## [What the task requires]
Please set down all of the data below verbatim.

## [Collected material]
________

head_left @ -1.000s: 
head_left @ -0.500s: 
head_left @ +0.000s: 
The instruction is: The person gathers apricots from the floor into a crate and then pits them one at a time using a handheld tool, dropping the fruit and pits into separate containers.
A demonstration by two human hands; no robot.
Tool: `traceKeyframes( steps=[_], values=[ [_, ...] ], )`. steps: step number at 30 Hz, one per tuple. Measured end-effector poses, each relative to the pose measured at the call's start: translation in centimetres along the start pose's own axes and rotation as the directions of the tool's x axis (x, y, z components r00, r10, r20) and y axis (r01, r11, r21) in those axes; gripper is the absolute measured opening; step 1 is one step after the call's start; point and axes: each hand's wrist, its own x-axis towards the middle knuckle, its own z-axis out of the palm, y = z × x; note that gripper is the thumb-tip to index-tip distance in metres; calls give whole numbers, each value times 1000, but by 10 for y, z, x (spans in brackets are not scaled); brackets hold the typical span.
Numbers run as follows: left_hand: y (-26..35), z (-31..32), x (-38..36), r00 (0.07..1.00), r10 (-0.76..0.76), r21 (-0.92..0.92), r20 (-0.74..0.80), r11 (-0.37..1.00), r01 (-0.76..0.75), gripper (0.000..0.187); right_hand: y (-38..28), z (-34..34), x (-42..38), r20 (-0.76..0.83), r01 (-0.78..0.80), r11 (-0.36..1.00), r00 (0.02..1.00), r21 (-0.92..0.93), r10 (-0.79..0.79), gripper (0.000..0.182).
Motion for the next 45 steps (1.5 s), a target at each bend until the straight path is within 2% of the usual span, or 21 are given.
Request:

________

## [Answer to this task]
head_left @ -1.000s: 
head_left @ -0.500s: 
head_left @ +0.000s: 
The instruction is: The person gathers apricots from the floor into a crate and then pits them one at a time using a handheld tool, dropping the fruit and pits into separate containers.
A demonstration by two human hands; no robot.
Tool: `traceKeyframes( steps=[_], values=[ [_, ...] ], )`. steps: step number at 30 Hz, one per tuple. Measured end-effector poses, each relative to the pose measured at the call's start: translation in centimetres along the start pose's own axes and rotation as the directions of the tool's x axis (x, y, z components r00, r10, r20) and y axis (r01, r11, r21) in those axes; gripper is the absolute measured opening; step 1 is one step after the call's start; point and axes: each hand's wrist, its own x-axis towards the middle knuckle, its own z-axis out of the palm, y = z × x; note that gripper is the thumb-tip to index-tip distance in metres; calls give whole numbers, each value times 1000, but by 10 for y, z, x (spans in brackets are not scaled); brackets hold the typical span.
Numbers run as follows: left_hand: y (-26..35), z (-31..32), x (-38..36), r00 (0.07..1.00), r10 (-0.76..0.76), r21 (-0.92..0.92), r20 (-0.74..0.80), r11 (-0.37..1.00), r01 (-0.76..0.75), gripper (0.000..0.187); right_hand: y (-38..28), z (-34..34), x (-42..38), r20 (-0.76..0.83), r01 (-0.78..0.80), r11 (-0.36..1.00), r00 (0.02..1.00), r21 (-0.92..0.93), r10 (-0.79..0.79), gripper (0.000..0.182).
Motion for the next 45 steps (1.5 s), a target at each bend until the straight path is within 2% of the usual span, or 21 are given.
Request:

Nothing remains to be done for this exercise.